### PROBLEM DETAILS
In the material below, how many lines include the string "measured"? Answer with the number and nothing else.

### EXERCISE DATA

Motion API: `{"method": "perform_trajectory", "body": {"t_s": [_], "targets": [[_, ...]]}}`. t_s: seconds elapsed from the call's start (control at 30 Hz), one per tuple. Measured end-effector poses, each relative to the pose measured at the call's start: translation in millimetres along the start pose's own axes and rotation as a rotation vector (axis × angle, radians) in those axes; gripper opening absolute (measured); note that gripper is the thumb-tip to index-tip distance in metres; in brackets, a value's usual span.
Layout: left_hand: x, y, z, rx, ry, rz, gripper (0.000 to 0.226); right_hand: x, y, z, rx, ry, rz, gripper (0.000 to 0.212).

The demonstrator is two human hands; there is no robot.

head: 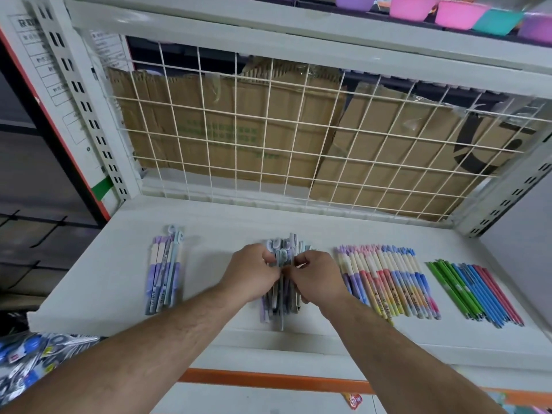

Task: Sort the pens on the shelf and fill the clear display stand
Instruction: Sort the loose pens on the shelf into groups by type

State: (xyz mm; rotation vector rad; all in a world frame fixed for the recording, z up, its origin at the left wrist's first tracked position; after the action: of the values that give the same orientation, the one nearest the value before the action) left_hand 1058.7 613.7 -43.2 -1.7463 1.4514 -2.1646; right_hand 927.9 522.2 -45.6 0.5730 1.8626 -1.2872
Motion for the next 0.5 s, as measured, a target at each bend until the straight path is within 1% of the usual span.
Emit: {"method": "perform_trajectory", "body": {"t_s": [0.07,0.13,0.23,0.33,0.43,0.5], "targets": [[0.9,-1.1,-0.8,0.014,0.024,0.048,0.008,-1.2,-0.5,-0.5,-0.005,-0.012,-0.009,0.006],[0.7,-1.8,-2.3,0.018,0.037,0.081,0.012,-3.2,-0.9,-2.8,-0.017,-0.027,-0.009,0.003],[-4.2,-2.5,-3.2,0.010,0.026,0.088,0.008,-4.2,-1.6,-5.3,-0.011,-0.043,0.005,0.008],[-2.5,-6.7,-7.5,0.024,0.056,0.120,0.011,-6.9,-4.0,-7.1,0.016,-0.070,0.007,0.005],[-1.1,-12.3,-12.7,0.049,0.080,0.144,0.011,-15.3,-5.3,-10.3,0.039,-0.169,-0.102,0.007],[-0.8,-17.2,-15.2,0.076,0.110,0.172,0.008,-25.6,-5.1,-14.6,0.073,-0.305,-0.274,0.009]]}}
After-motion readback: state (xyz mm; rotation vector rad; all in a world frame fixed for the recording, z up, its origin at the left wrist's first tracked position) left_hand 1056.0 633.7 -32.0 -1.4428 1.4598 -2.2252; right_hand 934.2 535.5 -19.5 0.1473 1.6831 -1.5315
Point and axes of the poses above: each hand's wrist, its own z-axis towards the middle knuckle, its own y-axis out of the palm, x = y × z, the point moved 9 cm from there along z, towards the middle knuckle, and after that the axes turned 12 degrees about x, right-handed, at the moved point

### ANSWER FOR THE TASK
2